Infusion-Related Events: During or soon after rapid infusion of vancomycin, patients may develop anaphylactoid reactions, including hypotension, wheezing, dyspnea, urticaria, or pruritus. Rapid infusion may also cause flushing of the upper body (“Red Man Syndrome”) or pain and muscle spasm of the chest and back. These reactions usually resolve within 20 minutes but may persist for several hours. Such events are infrequent if vancomycin is given by a slow infusion over 60 minutes. In studies of normal volunteers, infusion-related events did not occur when vancomycin was administered at a rate of 10 mg/min or less.

Nephrotoxicity: Rarely, renal failure, principally manifested by increased serum creatinine or BUN concentrations, especially in patients given large doses of vancomycin, has been reported. Rare cases of interstitial nephritis have been reported. Most of these have occurred in patients who were given aminoglycosides concomitantly or who had preexisting kidney dysfunction. When vancomycin was discontinued, azotemia resolved in most patients.

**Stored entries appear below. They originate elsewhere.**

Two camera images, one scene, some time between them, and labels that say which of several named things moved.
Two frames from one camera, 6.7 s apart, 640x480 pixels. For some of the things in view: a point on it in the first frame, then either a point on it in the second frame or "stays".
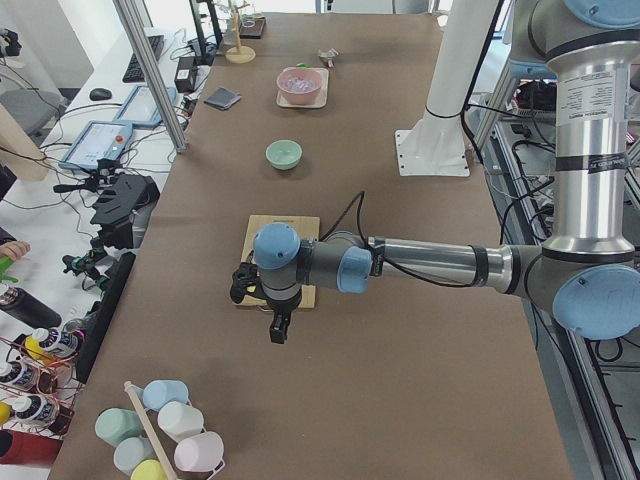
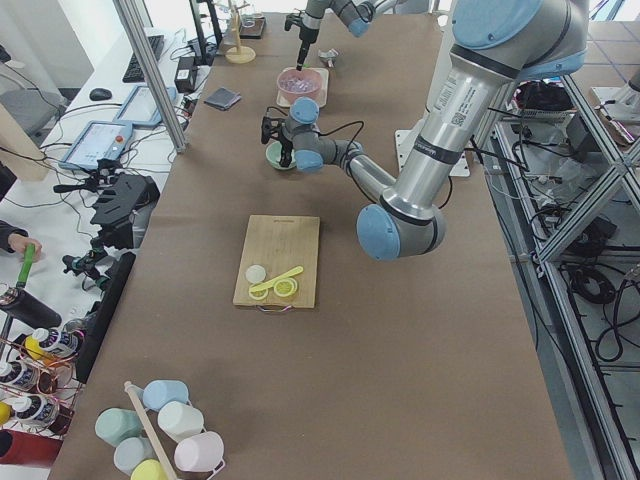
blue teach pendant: x=95 y=141 stays
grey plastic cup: x=131 y=452 stays
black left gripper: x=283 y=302 → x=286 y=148
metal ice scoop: x=329 y=56 stays
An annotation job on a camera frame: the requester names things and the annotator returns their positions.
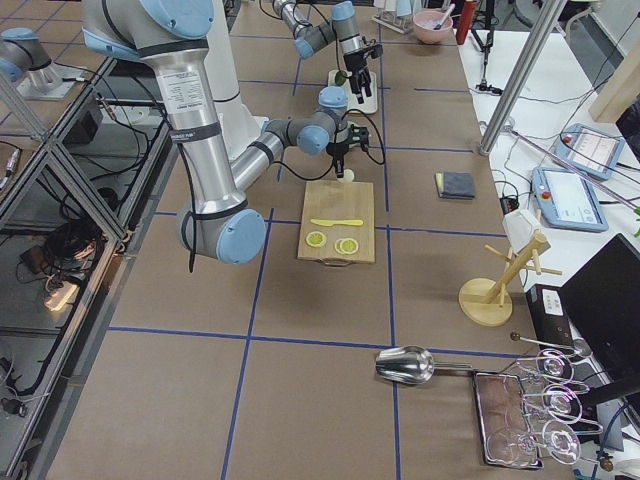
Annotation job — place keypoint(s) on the single front lemon slice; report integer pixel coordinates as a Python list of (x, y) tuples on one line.
[(316, 239)]

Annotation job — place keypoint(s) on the lower lemon slice of pair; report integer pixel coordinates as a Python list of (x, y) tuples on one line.
[(337, 246)]

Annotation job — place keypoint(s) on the teach pendant far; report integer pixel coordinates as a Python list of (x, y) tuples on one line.
[(590, 150)]

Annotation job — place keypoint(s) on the teach pendant near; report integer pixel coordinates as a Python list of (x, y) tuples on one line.
[(567, 201)]

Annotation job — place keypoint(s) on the black monitor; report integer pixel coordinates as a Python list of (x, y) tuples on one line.
[(602, 301)]

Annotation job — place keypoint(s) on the wire glass rack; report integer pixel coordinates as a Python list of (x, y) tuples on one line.
[(552, 405)]

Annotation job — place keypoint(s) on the yellow plastic knife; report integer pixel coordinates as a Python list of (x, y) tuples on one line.
[(337, 222)]

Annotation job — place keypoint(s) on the red bottle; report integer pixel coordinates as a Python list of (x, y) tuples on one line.
[(465, 21)]

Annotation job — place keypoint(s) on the aluminium frame post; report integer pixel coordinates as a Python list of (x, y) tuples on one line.
[(527, 59)]

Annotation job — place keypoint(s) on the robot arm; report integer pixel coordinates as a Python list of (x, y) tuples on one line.
[(342, 30), (171, 38)]

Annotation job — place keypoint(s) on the pink bowl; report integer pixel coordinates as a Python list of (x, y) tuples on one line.
[(429, 28)]

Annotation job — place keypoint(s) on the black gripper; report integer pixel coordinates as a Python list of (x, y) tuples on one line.
[(358, 64), (337, 150)]

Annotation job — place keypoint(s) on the grey folded cloth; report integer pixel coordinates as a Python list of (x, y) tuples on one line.
[(454, 185)]

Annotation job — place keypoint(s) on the white bear tray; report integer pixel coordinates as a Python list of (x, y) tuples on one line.
[(370, 103)]

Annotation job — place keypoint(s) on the teach pendant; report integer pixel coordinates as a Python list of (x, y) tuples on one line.
[(590, 150), (567, 201)]

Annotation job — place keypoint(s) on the metal scoop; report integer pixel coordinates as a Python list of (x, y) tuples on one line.
[(413, 365)]

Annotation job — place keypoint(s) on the dark tray with glasses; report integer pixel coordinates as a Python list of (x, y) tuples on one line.
[(498, 400)]

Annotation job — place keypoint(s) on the wooden cutting board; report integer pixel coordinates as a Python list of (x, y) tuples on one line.
[(325, 199)]

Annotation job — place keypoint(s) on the upper lemon slice of pair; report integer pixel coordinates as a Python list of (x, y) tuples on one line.
[(349, 246)]

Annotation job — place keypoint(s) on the white steamed bun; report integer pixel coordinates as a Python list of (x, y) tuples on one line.
[(348, 177)]

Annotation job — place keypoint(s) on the wooden mug tree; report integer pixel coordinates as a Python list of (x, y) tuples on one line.
[(487, 302)]

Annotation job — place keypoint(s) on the lemon slice of pair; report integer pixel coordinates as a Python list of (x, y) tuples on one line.
[(349, 246), (337, 246)]

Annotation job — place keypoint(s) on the green avocado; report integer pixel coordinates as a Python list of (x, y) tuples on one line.
[(340, 78)]

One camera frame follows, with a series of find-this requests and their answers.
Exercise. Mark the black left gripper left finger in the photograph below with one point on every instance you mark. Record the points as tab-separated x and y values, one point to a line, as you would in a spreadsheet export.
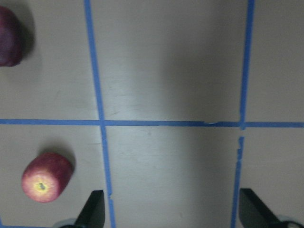
93	213

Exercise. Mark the red apple with yellow base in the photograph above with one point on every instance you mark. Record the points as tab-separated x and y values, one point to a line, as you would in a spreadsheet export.
46	177

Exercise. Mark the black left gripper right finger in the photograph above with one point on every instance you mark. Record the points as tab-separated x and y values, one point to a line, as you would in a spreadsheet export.
253	212

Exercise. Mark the dark red apple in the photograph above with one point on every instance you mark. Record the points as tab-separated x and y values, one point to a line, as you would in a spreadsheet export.
11	39

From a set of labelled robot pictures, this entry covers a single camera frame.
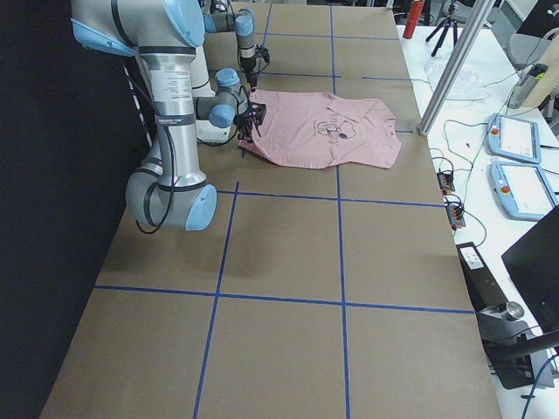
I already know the pink Snoopy t-shirt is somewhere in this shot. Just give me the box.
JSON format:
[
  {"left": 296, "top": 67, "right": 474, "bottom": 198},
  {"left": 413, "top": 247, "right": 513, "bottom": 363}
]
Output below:
[{"left": 238, "top": 90, "right": 401, "bottom": 169}]

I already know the red cylinder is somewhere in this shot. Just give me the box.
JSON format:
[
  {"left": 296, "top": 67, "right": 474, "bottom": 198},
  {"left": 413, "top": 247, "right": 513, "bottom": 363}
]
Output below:
[{"left": 403, "top": 0, "right": 424, "bottom": 39}]

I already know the black box with label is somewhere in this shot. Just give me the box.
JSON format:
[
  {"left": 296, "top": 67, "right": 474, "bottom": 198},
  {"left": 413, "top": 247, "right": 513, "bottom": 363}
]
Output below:
[{"left": 456, "top": 242, "right": 508, "bottom": 312}]

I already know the lower teach pendant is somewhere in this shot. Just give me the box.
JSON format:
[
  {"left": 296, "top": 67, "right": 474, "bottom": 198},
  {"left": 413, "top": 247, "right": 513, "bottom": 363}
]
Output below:
[{"left": 489, "top": 162, "right": 558, "bottom": 222}]

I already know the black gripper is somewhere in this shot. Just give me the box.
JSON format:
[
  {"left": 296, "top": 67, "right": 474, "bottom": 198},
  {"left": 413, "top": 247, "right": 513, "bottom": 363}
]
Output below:
[
  {"left": 240, "top": 56, "right": 258, "bottom": 92},
  {"left": 235, "top": 102, "right": 266, "bottom": 143}
]

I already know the clear plastic sheet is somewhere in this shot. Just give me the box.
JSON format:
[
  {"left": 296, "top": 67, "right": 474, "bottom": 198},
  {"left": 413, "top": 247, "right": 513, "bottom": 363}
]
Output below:
[{"left": 424, "top": 61, "right": 489, "bottom": 101}]

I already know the black monitor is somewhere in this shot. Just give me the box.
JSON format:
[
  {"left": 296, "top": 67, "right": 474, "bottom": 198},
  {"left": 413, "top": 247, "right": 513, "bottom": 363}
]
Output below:
[{"left": 501, "top": 209, "right": 558, "bottom": 332}]

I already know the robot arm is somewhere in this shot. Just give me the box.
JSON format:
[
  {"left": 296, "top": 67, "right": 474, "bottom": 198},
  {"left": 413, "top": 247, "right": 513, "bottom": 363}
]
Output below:
[
  {"left": 71, "top": 1, "right": 270, "bottom": 234},
  {"left": 203, "top": 1, "right": 258, "bottom": 92}
]

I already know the black tripod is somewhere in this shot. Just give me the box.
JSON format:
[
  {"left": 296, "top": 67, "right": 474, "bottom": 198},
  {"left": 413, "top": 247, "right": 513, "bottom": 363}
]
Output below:
[{"left": 425, "top": 0, "right": 458, "bottom": 57}]

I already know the aluminium frame post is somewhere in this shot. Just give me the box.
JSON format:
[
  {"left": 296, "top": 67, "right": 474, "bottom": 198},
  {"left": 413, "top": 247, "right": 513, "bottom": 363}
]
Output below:
[{"left": 418, "top": 0, "right": 494, "bottom": 136}]

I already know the teach pendant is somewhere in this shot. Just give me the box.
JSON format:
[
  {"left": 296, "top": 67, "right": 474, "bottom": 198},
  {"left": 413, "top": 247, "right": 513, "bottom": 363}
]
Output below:
[
  {"left": 487, "top": 113, "right": 542, "bottom": 164},
  {"left": 489, "top": 162, "right": 558, "bottom": 222}
]

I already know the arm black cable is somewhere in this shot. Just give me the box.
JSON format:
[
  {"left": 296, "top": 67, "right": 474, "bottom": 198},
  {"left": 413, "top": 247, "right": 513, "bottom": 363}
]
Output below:
[{"left": 124, "top": 65, "right": 184, "bottom": 233}]

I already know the upper orange circuit board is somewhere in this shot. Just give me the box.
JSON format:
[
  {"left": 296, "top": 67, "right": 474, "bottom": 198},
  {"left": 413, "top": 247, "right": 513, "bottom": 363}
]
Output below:
[{"left": 437, "top": 171, "right": 455, "bottom": 195}]

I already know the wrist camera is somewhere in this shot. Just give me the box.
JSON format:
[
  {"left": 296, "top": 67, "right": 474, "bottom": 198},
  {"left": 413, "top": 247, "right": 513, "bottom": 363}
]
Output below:
[{"left": 256, "top": 45, "right": 271, "bottom": 64}]

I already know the metal cylinder knob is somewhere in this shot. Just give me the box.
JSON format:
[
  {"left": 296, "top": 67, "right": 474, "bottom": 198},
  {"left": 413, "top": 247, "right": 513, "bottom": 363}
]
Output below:
[{"left": 502, "top": 301, "right": 525, "bottom": 321}]

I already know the upper teach pendant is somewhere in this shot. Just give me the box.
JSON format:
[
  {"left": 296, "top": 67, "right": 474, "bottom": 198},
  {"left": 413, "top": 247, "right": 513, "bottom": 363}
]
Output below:
[{"left": 487, "top": 113, "right": 542, "bottom": 164}]

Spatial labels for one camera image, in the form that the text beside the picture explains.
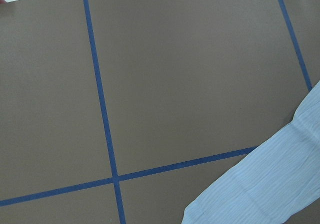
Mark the light blue button-up shirt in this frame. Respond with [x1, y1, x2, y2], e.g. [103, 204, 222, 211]
[182, 85, 320, 224]

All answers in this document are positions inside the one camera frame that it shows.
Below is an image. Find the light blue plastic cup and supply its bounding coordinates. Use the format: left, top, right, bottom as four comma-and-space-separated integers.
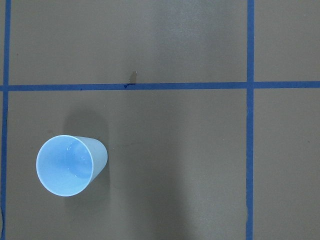
36, 135, 108, 197

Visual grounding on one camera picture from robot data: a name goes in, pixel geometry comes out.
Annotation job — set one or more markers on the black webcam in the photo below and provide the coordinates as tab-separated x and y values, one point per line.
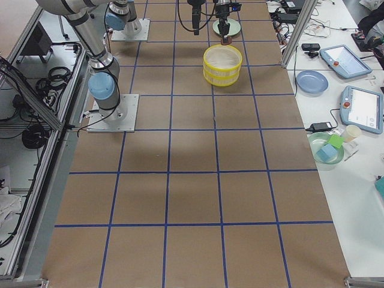
311	49

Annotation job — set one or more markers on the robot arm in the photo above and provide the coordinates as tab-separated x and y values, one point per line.
76	13
120	13

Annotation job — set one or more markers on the aluminium frame post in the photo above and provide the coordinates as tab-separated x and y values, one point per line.
301	23

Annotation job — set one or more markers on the black power adapter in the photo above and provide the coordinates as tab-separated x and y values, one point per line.
320	127

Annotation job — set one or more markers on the yellow steamer layer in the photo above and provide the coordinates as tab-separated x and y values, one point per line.
220	81
222	61

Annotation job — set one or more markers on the lower teach pendant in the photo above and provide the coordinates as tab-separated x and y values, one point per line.
362	108

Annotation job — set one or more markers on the green bowl with blocks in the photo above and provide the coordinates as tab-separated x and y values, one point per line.
323	151

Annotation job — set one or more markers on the upper teach pendant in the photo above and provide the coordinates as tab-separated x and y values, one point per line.
344	62

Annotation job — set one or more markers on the paper cup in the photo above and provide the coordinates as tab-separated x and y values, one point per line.
350	133

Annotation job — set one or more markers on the teach pendant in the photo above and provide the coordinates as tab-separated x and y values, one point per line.
362	108
344	62

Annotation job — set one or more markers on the blue plate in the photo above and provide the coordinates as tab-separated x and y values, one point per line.
312	82

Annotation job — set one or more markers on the light green plate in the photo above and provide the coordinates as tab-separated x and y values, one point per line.
235	27

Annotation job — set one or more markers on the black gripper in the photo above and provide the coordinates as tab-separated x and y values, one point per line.
195	15
222	12

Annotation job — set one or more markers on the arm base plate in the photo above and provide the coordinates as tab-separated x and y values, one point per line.
137	30
123	119

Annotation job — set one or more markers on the brown steamed bun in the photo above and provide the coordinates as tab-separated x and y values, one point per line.
227	40

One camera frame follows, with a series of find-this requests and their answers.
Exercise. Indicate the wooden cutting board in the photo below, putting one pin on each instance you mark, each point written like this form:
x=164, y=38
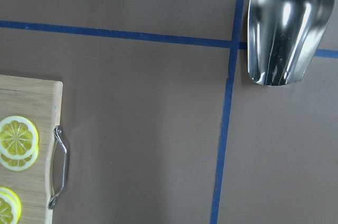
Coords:
x=39, y=186

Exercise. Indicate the metal scoop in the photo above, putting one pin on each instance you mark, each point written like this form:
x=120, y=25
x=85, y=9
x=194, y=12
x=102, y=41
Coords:
x=283, y=36

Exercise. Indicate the lemon slice stack near handle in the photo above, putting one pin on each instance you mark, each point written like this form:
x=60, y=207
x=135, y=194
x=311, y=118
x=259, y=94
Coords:
x=19, y=143

Ototoxicity: A few dozen cases of hearing loss associated with vancomycin have been reported. Most of these patients had kidney dysfunction or a preexisting hearing loss, or were receiving concomitant treatment with an ototoxic drug. Vertigo, dizziness, and tinnitus have been reported rarely.

Hematopoietic: Reversible neutropenia, usually starting one week or more after onset of therapy with vancomycin or after a total dosage of more than 25 g, has been reported for several dozen patients. Neutropenia appears to be promptly reversible when vancomycin is discontinued. Thrombocytopenia has rarely been reported.

Although a causal relationship has not been established, reversible agranulocytosis (granulocytes < 500/mm3) has been reported rarely.

Phlebitis: Inflammation at the injection site has been reported.

Gastrointestinal: Onset of pseudomembranous colitis symptoms may occur during or after antibiotic treatment.

Miscellaneous: Infrequently, patients have been reported to have had anaphylaxis, drug fever, chills, nausea, eosinophilia, rashes (including exfoliative dermatitis), linear IgA bullous dermatosis, Stevens-Johnson syndrome, toxic epidermal necrolysis, and rare cases of vasculitis in association with the administration of vancomycin. Chemical peritonitis has been reported following intraperitoneal administration of vancomycin.